**Data:**
%%
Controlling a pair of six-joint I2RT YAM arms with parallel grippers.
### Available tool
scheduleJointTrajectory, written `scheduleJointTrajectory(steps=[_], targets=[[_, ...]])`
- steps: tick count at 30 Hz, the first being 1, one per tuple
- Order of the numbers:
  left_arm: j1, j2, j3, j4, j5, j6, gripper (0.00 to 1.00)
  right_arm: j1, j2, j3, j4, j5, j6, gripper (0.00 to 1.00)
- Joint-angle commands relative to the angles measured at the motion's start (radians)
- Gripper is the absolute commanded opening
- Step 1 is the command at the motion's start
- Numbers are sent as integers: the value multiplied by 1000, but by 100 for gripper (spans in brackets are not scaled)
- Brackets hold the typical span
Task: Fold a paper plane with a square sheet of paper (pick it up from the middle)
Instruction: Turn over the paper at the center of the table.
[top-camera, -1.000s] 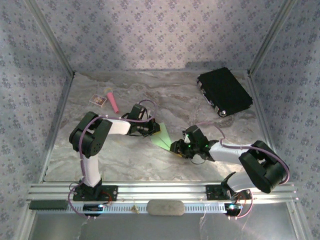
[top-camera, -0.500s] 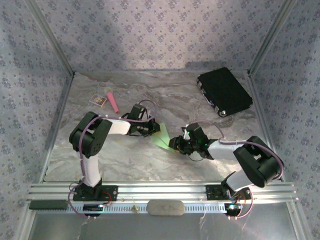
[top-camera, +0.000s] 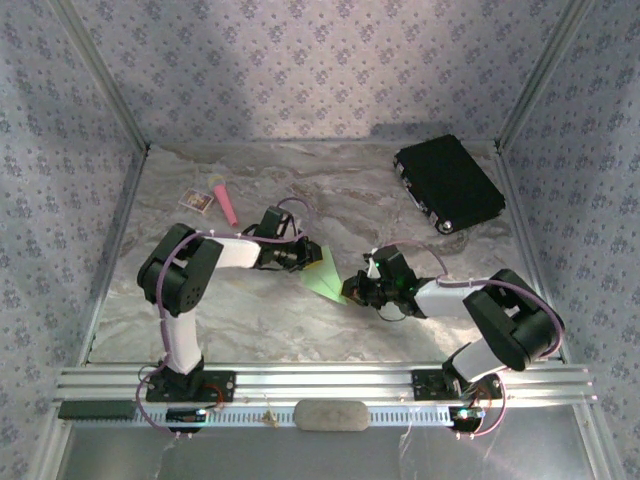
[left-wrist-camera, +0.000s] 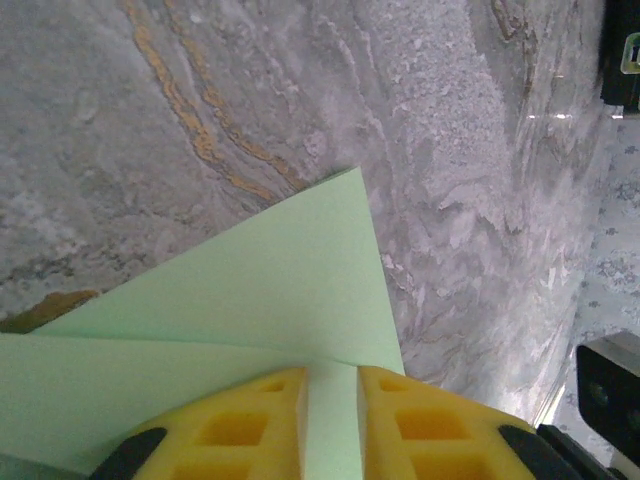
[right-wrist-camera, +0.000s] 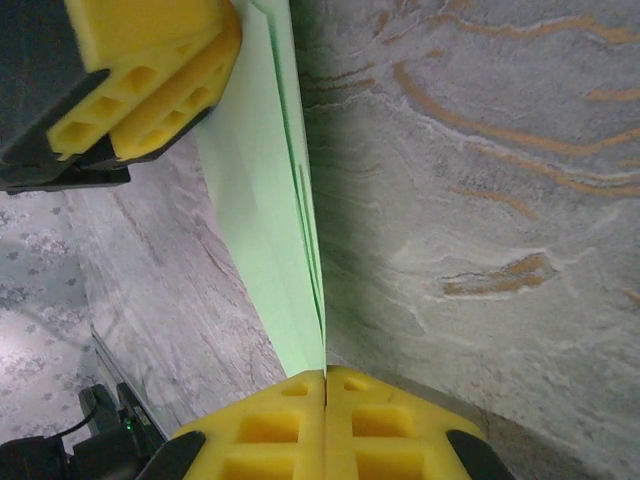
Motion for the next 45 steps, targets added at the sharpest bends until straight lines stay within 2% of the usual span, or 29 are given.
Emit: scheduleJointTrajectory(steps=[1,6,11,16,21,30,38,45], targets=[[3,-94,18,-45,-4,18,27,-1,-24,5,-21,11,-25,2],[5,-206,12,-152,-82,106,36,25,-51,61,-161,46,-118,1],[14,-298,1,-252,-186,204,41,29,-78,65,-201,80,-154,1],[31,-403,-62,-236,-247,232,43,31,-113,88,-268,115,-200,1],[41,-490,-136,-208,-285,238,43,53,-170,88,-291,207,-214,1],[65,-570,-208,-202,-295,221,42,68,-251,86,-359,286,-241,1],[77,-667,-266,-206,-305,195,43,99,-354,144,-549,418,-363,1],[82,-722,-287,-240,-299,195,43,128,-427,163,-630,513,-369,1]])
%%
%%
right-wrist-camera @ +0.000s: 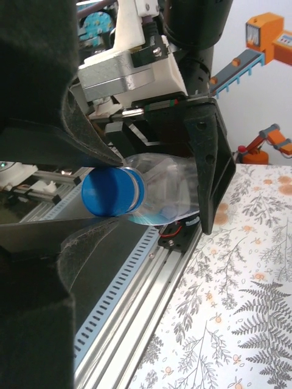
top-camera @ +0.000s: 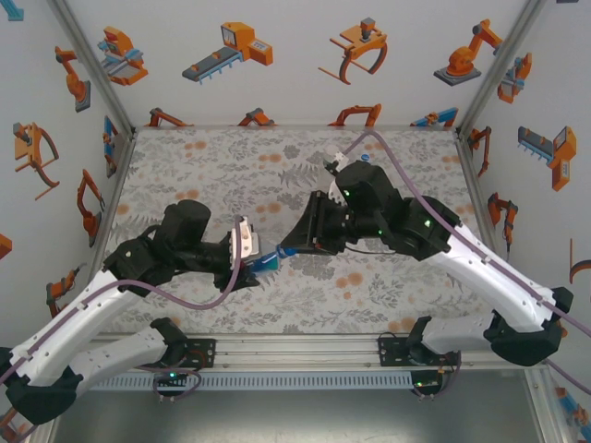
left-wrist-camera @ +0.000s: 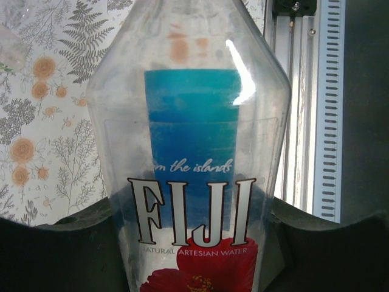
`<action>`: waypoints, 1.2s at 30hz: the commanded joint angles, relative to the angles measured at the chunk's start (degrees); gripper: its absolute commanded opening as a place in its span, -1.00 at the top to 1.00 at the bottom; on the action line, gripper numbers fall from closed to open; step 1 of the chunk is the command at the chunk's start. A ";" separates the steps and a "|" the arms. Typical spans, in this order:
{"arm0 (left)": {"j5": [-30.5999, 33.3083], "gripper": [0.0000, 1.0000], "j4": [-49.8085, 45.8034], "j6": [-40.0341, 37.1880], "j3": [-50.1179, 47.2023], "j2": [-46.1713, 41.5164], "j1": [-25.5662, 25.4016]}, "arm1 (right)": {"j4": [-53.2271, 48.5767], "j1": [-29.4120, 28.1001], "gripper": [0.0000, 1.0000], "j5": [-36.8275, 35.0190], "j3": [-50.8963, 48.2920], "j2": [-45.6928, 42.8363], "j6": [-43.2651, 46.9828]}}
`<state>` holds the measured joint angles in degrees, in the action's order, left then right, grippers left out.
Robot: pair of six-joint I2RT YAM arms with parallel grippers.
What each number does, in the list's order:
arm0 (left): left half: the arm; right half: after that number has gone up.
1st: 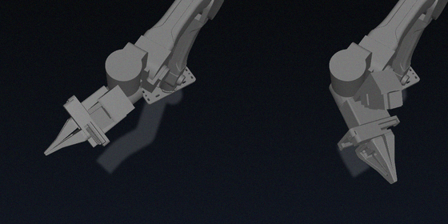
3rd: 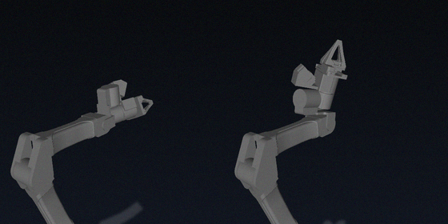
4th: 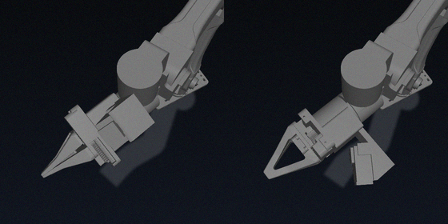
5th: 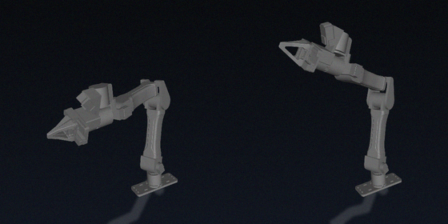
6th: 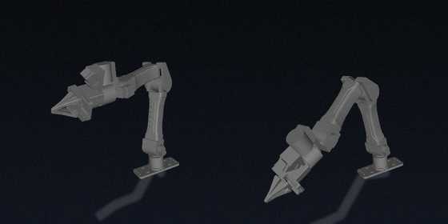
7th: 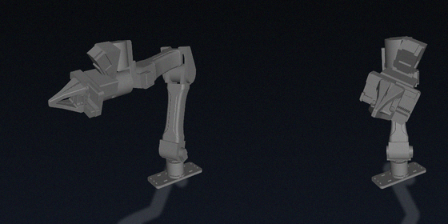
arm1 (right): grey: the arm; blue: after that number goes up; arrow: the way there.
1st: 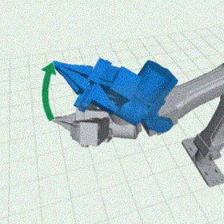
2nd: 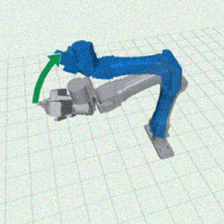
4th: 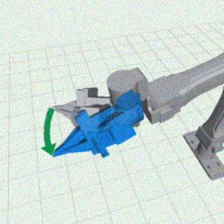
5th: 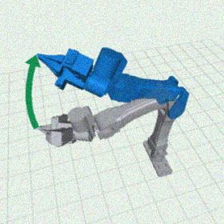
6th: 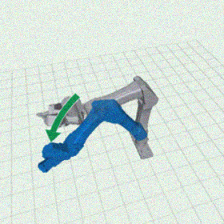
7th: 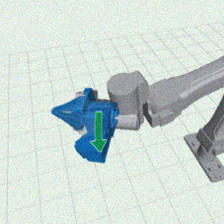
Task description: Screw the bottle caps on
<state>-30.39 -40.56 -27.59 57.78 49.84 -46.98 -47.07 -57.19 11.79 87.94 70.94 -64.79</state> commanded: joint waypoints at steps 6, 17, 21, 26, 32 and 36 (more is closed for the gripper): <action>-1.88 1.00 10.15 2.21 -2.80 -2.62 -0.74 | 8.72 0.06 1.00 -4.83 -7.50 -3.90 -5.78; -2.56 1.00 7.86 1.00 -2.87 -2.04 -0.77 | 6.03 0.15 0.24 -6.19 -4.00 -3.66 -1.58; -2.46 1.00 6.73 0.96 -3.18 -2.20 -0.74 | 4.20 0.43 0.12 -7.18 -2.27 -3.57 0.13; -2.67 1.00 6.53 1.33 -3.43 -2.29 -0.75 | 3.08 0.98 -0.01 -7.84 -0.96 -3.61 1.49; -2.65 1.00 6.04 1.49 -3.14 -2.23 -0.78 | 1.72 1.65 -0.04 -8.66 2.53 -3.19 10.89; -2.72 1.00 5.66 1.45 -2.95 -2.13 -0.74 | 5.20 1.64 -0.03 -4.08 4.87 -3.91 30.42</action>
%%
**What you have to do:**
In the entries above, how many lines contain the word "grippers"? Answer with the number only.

**Response for this exercise:**
3